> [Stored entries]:

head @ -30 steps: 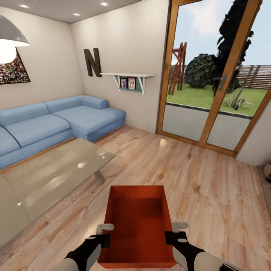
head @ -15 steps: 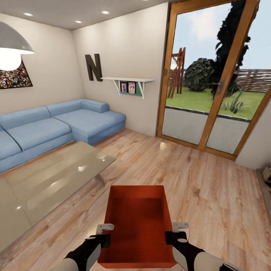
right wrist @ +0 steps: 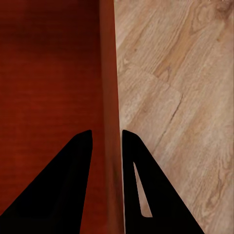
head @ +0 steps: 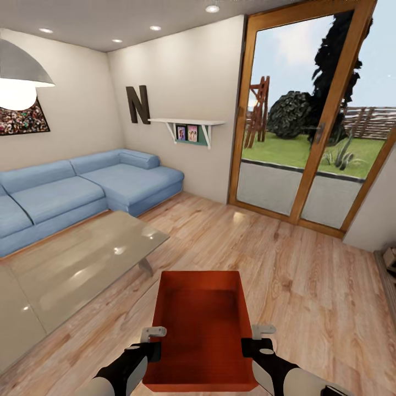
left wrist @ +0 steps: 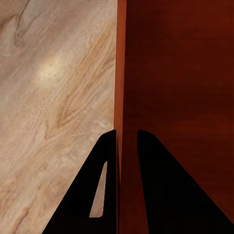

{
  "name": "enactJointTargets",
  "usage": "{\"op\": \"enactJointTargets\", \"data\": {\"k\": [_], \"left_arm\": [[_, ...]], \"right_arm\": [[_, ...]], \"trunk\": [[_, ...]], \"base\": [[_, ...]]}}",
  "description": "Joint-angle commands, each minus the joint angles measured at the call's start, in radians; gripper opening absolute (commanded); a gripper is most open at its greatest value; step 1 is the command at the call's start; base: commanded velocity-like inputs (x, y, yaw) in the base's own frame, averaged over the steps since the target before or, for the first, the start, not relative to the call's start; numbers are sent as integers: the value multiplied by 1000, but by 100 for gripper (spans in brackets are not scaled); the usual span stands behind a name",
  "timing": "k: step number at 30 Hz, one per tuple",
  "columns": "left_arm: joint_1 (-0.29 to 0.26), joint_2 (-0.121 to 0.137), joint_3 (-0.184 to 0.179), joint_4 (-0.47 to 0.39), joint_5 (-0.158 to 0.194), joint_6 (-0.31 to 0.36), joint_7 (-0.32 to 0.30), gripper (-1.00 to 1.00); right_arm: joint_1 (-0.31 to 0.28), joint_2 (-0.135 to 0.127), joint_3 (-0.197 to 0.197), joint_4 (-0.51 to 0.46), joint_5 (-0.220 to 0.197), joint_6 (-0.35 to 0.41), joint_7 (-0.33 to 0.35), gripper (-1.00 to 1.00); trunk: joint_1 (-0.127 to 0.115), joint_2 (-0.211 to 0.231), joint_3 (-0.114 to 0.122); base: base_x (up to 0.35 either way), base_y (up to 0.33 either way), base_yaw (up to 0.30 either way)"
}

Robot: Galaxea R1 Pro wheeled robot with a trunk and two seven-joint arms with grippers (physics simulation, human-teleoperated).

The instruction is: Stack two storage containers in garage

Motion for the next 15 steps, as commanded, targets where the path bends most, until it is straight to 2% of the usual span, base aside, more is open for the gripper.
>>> {"op": "enactJointTargets", "data": {"k": [1,15], "left_arm": [[0,1,-2,2,10,7,13,-100],[0,1,-2,3,9,6,12,-100]], "right_arm": [[-1,-12,-12,0,0,-17,-18,-100],[-1,-12,-12,1,0,-17,-18,-100]], "trunk": [[0,-1,1],[0,-1,23]], "base": [[0,0,0],[0,0,0]]}}
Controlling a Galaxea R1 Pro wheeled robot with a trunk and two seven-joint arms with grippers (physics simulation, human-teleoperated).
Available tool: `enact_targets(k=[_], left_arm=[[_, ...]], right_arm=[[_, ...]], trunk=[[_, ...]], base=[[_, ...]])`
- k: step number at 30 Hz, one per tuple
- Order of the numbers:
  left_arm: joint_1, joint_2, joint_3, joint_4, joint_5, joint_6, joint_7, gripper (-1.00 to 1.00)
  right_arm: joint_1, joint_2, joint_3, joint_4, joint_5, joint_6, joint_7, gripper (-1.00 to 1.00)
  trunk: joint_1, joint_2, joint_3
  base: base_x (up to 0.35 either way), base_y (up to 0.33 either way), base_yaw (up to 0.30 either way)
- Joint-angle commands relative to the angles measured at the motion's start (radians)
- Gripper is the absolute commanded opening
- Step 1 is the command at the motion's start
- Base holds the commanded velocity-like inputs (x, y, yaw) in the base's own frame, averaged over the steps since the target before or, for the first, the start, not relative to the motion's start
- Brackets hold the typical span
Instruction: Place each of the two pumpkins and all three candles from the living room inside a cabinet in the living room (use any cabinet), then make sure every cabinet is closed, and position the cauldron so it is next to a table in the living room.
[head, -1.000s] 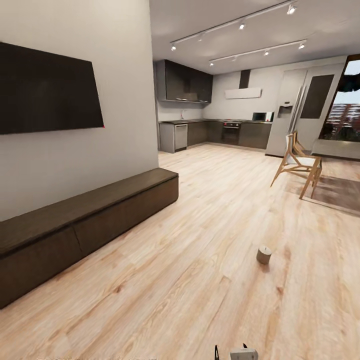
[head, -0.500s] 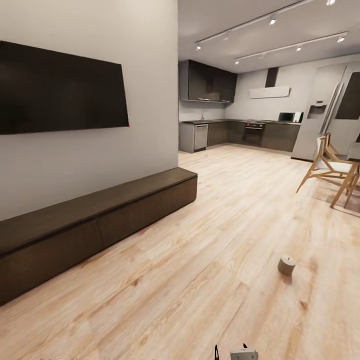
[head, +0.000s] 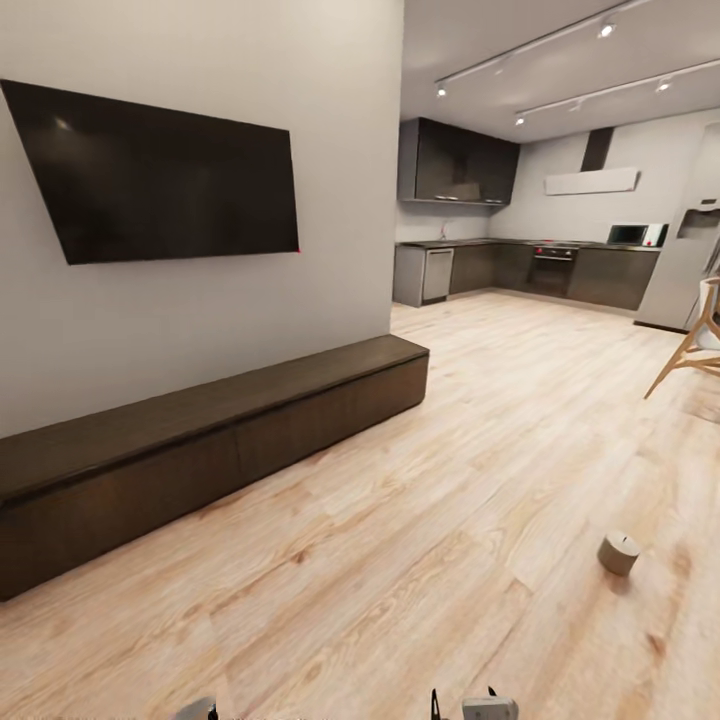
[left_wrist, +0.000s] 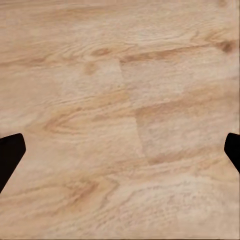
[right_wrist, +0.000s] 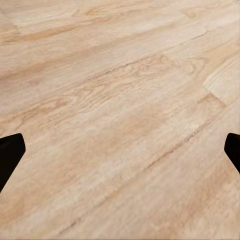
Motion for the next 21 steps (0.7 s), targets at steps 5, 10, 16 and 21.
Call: enact_targets(k=[5,10,16,21], left_arm=[[0.017,0.123,-0.004,-0.376,0.016,0.319,0.012,1.00],[0.127,0.197,-0.002,-0.651,0.084,0.459,0.040,1.00],[0.169,0.236,0.001,-0.592,0.104,0.478,0.069,1.00],[0.171,0.231,-0.006,-0.565,0.101,0.479,0.070,1.00]], right_arm=[[-0.001,-0.003,0.008,0.001,-0.008,-0.012,-0.003,1.00],[-0.001,-0.004,0.006,0.003,-0.014,-0.039,-0.006,1.00],[-0.001,-0.005,0.007,0.002,-0.009,-0.045,-0.004,1.00],[-0.001,-0.004,0.008,0.002,-0.009,-0.046,-0.004,1.00]], trunk=[[0.000,0.000,-0.001],[0.000,0.000,-0.002],[0.000,0.000,-0.002],[0.000,0.000,-0.002]], base=[[0.000,0.000,0.025],[0.000,0.000,0.002],[0.000,0.000,0.000],[0.015,-0.150,0.037]])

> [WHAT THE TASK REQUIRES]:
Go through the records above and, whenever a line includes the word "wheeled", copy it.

> [ANSWER FOR THE TASK]:
Robot: Galaxea R1 Pro wheeled robot with a trunk and two seven-joint arms with grippers (physics simulation, human-teleoperated).
Controlling a Galaxea R1 Pro wheeled robot with a trunk and two seven-joint arms with grippers (physics simulation, human-teleoperated).

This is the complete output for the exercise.